We also conducted a sensitivity analysis involving all 15 combinations of: two extraction methods (PAF, maximum likelihood), and principal components analysis, and five rotation methods (oblimin, promax, varimax, equamax, and quartimax), comparing the degree of variability in solutions obtained due to variation in these technical parameters.
A priori clinical considerations
The guiding principle here was to consider which aspects of functioning, symptoms, and side effects should be included in the HSCS, and hence the utility function of cancer-specific MAUI, in order for it to have face validity for economic evaluation of cancer treatments. Inclusion of dimensions was determined by three considerations: a) the dimensions available in the QLQ-C30; b) the patient’s perspective (which symptoms, side effects, and aspects of functioning are considered important by patients in their overall assessment of quality of life); and c) the clinician’s perspective (which dimensions matter when assessing the value of alternative treatments). Previous research has shown that patients13 and clinicians7 consider pain, fatigue, nausea/vomiting, constipation, and diarrhea to be important. All are available in the QLQ-C30. It is also well established that the various aspects of functioning are correlated with measures of overall quality of life.14 Regression analysis has also revealed certain domains to be strong predictors of global quality of life, eg, emotional functioning and fatigue.18,19
The primary difference between clinical considerations using the confirmatory approach versus previous exploratory approaches is that in the confirmatory approach, they are incorporated a priori as part of the procedure to assess items for inclusion.

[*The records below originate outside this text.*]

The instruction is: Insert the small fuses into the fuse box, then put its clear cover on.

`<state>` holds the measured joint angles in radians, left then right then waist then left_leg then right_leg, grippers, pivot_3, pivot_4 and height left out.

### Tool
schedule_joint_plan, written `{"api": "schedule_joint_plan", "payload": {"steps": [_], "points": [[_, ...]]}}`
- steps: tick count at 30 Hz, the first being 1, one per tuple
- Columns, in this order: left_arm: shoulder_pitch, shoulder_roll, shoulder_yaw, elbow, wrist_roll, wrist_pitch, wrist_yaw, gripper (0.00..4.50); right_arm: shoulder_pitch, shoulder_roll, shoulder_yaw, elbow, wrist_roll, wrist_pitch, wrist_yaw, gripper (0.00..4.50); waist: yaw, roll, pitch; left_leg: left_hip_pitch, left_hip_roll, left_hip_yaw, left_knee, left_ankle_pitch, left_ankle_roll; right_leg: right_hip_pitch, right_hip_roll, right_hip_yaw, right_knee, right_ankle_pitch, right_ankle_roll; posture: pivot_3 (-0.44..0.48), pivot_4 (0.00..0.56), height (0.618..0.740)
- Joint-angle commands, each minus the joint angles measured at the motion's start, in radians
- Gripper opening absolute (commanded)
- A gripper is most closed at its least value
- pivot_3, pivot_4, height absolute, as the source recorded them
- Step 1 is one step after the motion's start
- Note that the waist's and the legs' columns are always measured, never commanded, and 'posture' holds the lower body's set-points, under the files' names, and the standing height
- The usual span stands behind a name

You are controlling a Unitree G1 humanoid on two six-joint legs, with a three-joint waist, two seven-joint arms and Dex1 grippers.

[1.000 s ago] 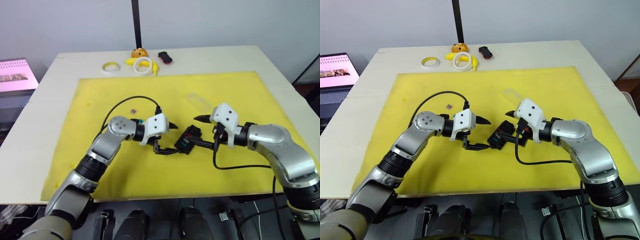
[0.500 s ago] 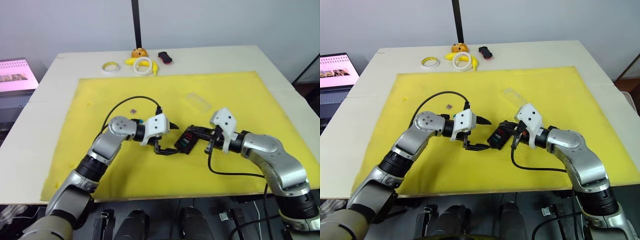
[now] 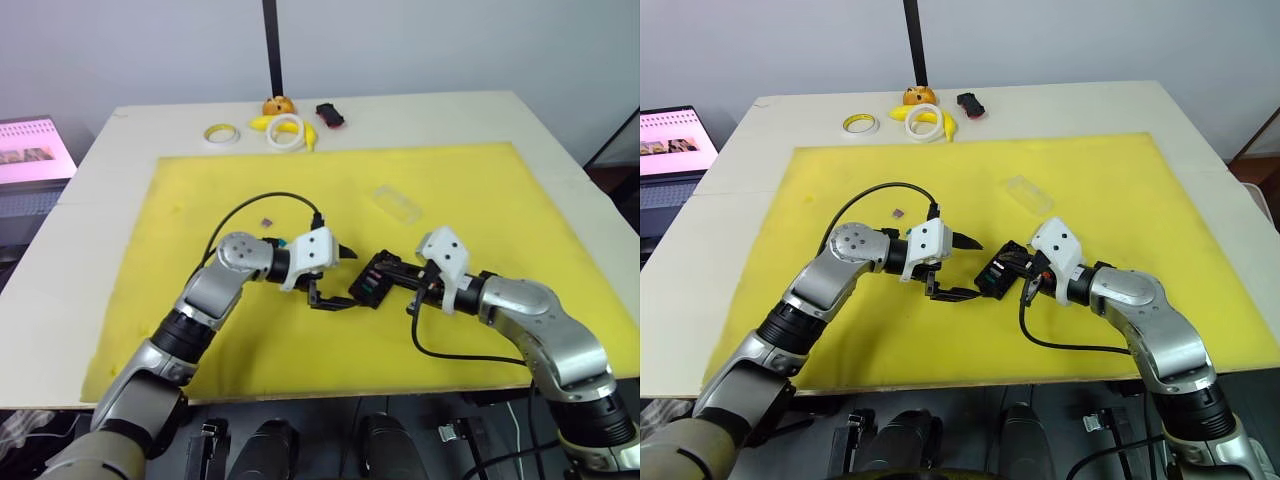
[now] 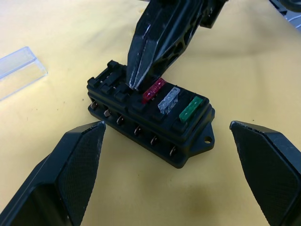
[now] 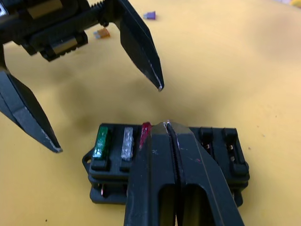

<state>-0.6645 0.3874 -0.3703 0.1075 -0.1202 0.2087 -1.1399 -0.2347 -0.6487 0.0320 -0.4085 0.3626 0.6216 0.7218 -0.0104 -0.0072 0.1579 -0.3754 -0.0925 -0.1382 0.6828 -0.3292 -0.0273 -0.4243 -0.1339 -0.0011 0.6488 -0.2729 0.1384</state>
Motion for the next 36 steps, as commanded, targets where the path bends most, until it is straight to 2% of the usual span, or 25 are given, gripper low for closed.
{"api": "schedule_joint_plan", "payload": {"steps": [1, 13, 36], "points": [[-0.017, -0.001, 0.015, -0.014, -0.007, -0.012, -0.004, 4.50, -0.003, -0.003, -0.013, -0.037, -0.003, -0.020, -0.006, 0.02, 0.000, 0.000, 0.000, 0.000, 0.000, 0.000, 0.000, 0.000, 0.000, 0.000, 0.000, 0.000, 0.000, 0.000, 0.000, 0.000, 0.150, 0.740], [-0.018, -0.001, 0.016, -0.012, -0.007, -0.014, -0.002, 4.50, -0.045, -0.008, -0.027, -0.095, 0.053, 0.020, 0.016, 0.02, 0.000, 0.000, 0.000, 0.000, 0.000, 0.000, 0.000, 0.000, 0.000, 0.000, 0.000, 0.000, 0.000, 0.000, 0.000, 0.000, 0.150, 0.740], [-0.029, -0.006, 0.016, 0.003, -0.006, -0.019, 0.000, 4.50, -0.011, -0.004, 0.019, -0.086, -0.001, 0.004, 0.007, 0.02, 0.000, 0.000, 0.000, 0.000, 0.000, 0.000, 0.000, 0.000, 0.000, 0.000, 0.000, 0.000, 0.000, 0.000, 0.000, 0.000, 0.150, 0.740]]}}
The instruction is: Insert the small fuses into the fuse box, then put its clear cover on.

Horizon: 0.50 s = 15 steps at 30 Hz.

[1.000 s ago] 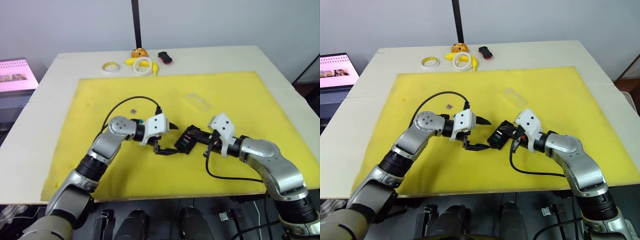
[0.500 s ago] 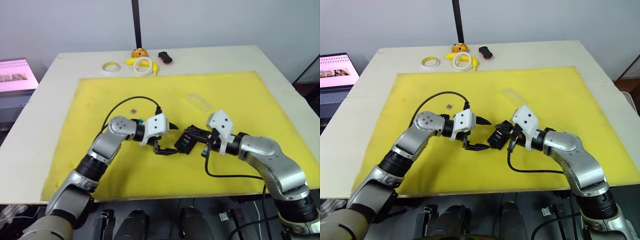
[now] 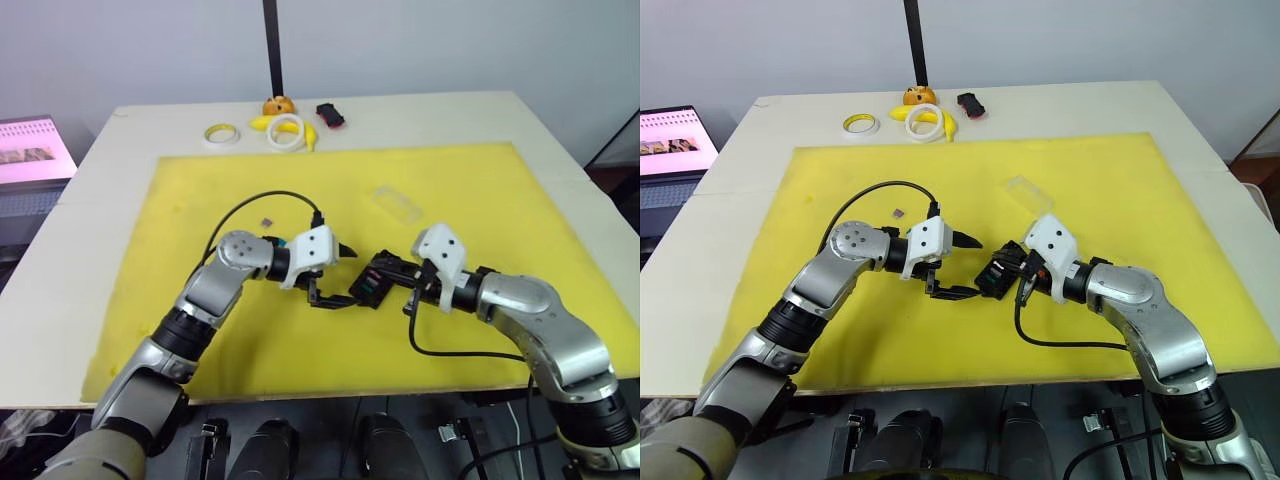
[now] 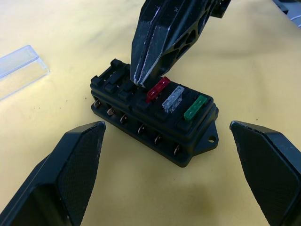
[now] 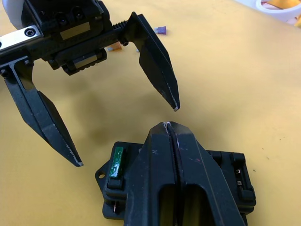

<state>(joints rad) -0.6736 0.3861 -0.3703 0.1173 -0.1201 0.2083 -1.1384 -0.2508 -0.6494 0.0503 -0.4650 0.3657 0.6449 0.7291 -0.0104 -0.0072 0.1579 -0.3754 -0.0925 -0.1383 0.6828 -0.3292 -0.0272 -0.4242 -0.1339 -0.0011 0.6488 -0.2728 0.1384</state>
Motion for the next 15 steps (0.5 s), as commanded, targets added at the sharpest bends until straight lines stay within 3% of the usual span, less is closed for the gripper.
{"api": "schedule_joint_plan", "payload": {"steps": [1, 15], "points": [[-0.020, -0.005, 0.016, -0.007, -0.007, -0.019, -0.002, 4.50, 0.007, -0.003, 0.002, -0.028, -0.006, -0.021, -0.001, 0.02, 0.000, 0.000, 0.000, 0.000, 0.000, 0.000, 0.000, 0.000, 0.000, 0.000, 0.000, 0.000, 0.000, 0.000, 0.000, 0.000, 0.150, 0.740], [-0.018, -0.003, 0.014, -0.011, -0.005, -0.020, -0.006, 4.50, 0.015, -0.009, 0.002, 0.007, -0.048, -0.044, -0.015, 0.02, 0.000, 0.000, 0.000, 0.000, 0.000, 0.000, 0.000, 0.000, 0.000, 0.000, 0.000, 0.000, 0.000, 0.000, 0.000, 0.000, 0.150, 0.740]]}}
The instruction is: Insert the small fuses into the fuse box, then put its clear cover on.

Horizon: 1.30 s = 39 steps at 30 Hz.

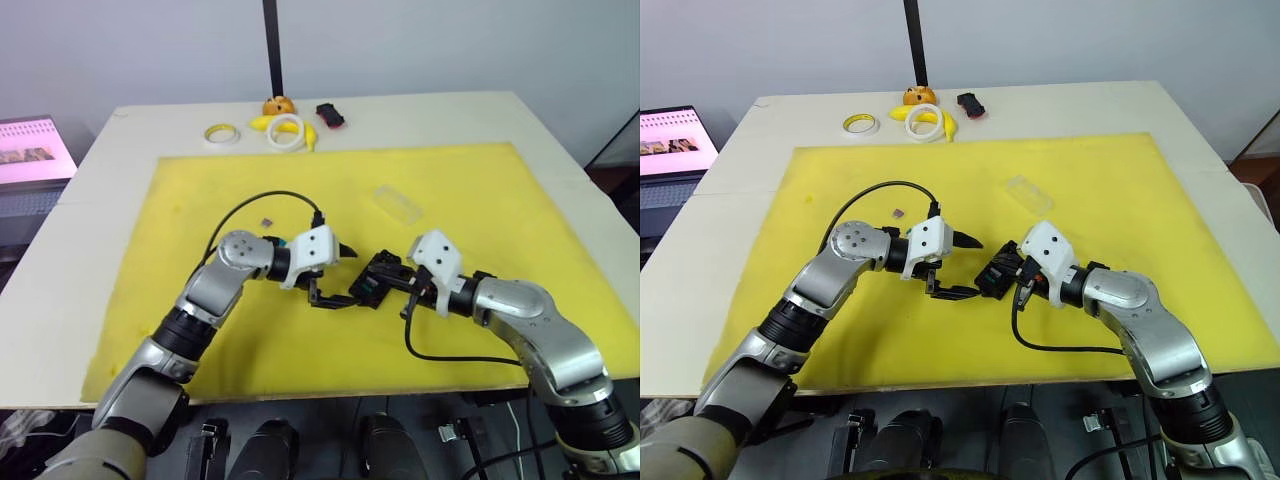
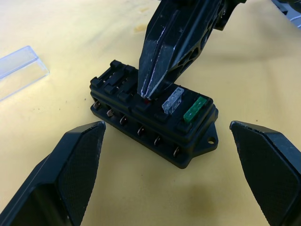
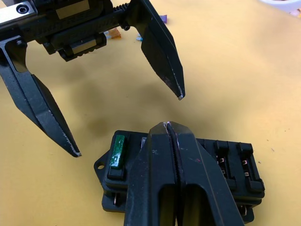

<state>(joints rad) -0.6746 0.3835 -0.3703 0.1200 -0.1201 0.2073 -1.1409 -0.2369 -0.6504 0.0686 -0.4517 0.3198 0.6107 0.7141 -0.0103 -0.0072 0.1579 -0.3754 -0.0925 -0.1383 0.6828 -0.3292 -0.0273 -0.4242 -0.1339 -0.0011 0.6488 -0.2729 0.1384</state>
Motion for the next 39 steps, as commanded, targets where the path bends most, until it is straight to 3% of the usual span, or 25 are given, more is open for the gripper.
{"api": "schedule_joint_plan", "payload": {"steps": [1, 39], "points": [[-0.016, 0.000, 0.014, -0.015, -0.005, -0.019, -0.004, 4.50, 0.002, -0.007, -0.016, -0.005, -0.002, -0.010, -0.001, 0.02, 0.000, 0.000, 0.000, 0.000, 0.000, 0.000, 0.000, 0.000, 0.000, 0.000, 0.000, 0.000, 0.000, 0.000, 0.000, 0.000, 0.150, 0.740], [-0.022, -0.005, 0.017, -0.007, -0.003, -0.022, -0.002, 4.50, 0.017, -0.027, -0.020, 0.036, 0.063, 0.096, 0.007, 0.02, 0.002, 0.000, 0.000, 0.001, 0.000, 0.000, 0.000, 0.000, 0.000, 0.002, 0.000, 0.000, 0.000, 0.000, 0.000, 0.000, 0.150, 0.740]]}}
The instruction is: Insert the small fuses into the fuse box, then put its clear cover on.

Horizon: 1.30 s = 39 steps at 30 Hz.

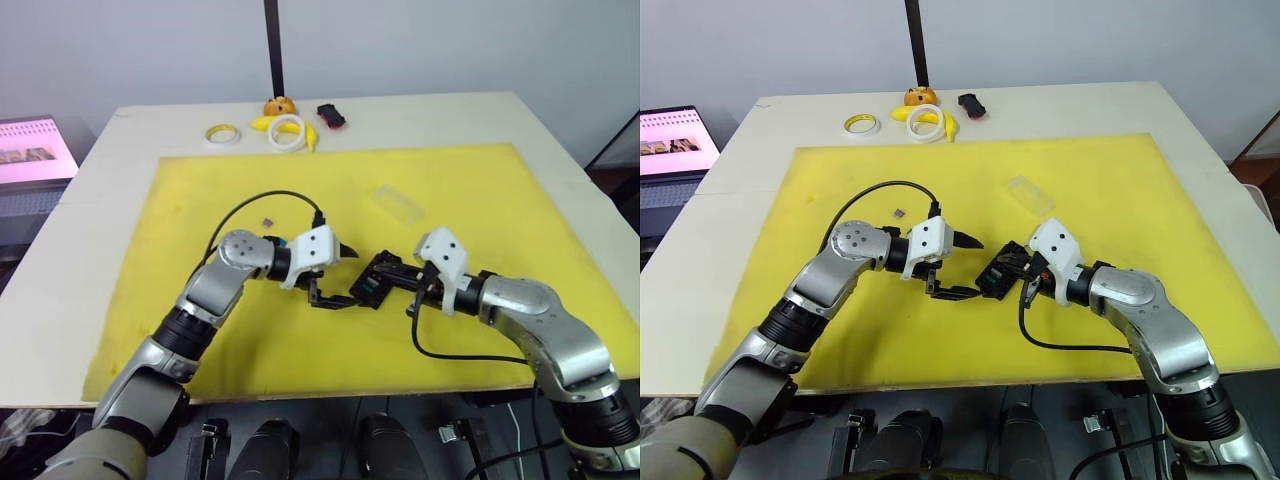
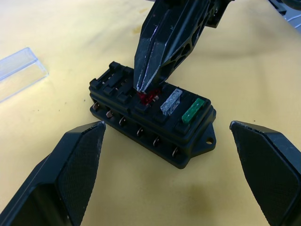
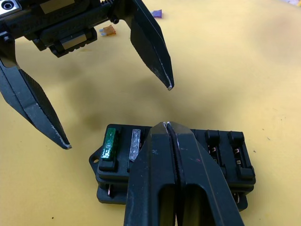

Established structure of the QLQ-C30
We defined the “conceptual model” as the arrangement of items on the QLQ-C30 into domains based on the established structure of the QLQ-C306 and the clinical considerations described above. We defined the “measurement model” as the subset of the conceptual model that was empirically tested using CFA.
The conceptual model to be used as a starting point for the QLQ-C30 was thus composed of the following eight latent variables and five single-item domains:
Functioning: physical functioning (items 1–5); role functioning (items 6 and 7); emotional functioning (items 21–24); social functioning (items 26–27); and cognitive functioning (items 20 and 25).
Symptoms: pain (items 9 and 19); fatigue (items 10, 12, and 18); nausea and vomiting (items 14 and 15); dyspnea (item 8); sleep (item 11); appetite (item 13); constipation (item 16); and diarrhea (item 17).
Items included a priori in the conceptual model and therefore excluded from measurement model: dyspnea, sleep, appetite, constipation, and diarrhea were considered of sufficient clinical importance for consideration in the HSCS, but as these domains are represented by single items (8, 11, 13, 16, and 17, respectively), these items were excluded from the measurement model.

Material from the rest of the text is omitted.